TO DO = Filter the lines below, keeping each one that holds "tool".

EXTRACTED ENTRIES =
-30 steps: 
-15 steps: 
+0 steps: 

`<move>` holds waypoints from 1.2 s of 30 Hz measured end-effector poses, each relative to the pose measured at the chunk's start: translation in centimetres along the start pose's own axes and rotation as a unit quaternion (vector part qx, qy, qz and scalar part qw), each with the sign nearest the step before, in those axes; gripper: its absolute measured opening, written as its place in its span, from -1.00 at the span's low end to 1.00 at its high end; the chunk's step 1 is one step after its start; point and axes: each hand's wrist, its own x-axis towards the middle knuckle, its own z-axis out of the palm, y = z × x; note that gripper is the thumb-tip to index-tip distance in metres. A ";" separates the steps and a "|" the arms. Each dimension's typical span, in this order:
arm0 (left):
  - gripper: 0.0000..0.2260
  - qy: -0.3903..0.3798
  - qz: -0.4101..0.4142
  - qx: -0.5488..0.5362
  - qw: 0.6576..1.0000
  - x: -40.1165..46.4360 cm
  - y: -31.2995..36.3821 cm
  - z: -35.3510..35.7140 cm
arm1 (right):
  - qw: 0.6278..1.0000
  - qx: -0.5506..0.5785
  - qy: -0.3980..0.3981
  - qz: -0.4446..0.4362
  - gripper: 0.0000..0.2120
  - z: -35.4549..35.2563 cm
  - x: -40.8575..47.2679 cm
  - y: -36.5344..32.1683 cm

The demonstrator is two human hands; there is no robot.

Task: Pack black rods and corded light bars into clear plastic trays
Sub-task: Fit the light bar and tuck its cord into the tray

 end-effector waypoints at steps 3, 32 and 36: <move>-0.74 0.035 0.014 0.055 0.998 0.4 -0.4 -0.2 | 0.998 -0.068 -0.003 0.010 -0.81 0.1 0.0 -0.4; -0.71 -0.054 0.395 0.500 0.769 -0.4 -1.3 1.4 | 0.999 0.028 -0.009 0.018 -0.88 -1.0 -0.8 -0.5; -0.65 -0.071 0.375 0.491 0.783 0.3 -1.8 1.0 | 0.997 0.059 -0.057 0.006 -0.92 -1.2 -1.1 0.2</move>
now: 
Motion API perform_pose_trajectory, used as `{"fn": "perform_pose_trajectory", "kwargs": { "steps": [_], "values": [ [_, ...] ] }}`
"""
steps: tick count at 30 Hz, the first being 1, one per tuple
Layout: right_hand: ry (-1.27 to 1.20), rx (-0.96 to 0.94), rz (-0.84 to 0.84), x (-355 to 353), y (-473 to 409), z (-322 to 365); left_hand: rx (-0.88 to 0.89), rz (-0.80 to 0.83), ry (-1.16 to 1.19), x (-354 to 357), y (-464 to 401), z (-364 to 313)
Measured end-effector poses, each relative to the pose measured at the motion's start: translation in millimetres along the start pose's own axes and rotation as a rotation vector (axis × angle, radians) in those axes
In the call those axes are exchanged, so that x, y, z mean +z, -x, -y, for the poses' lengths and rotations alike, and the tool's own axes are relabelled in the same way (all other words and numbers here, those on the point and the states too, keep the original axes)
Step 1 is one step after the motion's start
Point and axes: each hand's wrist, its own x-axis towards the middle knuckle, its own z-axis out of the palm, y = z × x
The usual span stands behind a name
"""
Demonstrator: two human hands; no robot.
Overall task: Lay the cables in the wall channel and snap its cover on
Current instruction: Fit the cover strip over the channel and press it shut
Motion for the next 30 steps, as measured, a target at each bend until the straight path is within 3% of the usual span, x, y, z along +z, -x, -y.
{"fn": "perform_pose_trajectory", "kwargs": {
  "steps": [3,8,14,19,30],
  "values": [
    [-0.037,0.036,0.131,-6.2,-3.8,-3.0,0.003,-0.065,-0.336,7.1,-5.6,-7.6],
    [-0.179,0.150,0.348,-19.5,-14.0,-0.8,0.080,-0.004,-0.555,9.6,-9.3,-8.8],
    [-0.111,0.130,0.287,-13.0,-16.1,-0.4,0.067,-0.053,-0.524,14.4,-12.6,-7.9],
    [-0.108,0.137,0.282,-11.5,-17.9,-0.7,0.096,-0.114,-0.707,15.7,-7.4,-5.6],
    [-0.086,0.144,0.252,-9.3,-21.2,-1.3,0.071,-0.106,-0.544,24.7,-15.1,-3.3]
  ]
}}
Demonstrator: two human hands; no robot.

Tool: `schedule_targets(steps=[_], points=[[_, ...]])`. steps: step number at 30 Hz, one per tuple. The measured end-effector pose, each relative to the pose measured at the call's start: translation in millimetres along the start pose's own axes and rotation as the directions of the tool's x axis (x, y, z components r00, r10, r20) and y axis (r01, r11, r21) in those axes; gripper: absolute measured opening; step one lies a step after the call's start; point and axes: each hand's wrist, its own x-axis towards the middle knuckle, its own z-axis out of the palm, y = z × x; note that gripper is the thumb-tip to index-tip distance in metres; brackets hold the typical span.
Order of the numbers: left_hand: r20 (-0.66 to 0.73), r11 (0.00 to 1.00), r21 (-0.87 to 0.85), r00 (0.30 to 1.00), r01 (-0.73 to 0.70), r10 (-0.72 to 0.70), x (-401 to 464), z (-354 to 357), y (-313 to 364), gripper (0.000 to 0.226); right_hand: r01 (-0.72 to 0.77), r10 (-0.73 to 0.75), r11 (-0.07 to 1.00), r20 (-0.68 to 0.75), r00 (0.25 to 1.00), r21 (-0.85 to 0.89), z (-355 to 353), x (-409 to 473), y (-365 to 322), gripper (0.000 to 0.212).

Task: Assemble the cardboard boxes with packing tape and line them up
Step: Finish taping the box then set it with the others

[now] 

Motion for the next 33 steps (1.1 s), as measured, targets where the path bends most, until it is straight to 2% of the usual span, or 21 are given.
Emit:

THE ANSWER =
In the call those axes are exchanged, so that x, y, z mean +z, -x, -y, for the poses' lengths and rotations alike, and the tool's own axes are relabelled in the same way (all other words and numbers here, those on the point and the states too, keep the original axes)
Tool: `schedule_targets(steps=[_], points=[[_, ...]])`. steps: step number at 30 Hz, one per tuple. The measured end-effector pose, each relative to the pose measured at the call's start: translation in millimetres along the start pose's own axes and rotation as the directions of the tool's x axis (x, y, z components r00, r10, r20) and y axis (r01, r11, r21) in those axes; gripper: absolute measured opening; step one lies a step after the call's start; point and axes: each hand's wrist, its own x-axis towards the middle knuckle, its own z-axis out of the palm, y = z × x; note that gripper is the thumb-tip to index-tip distance in metres; brackets hold the typical span.

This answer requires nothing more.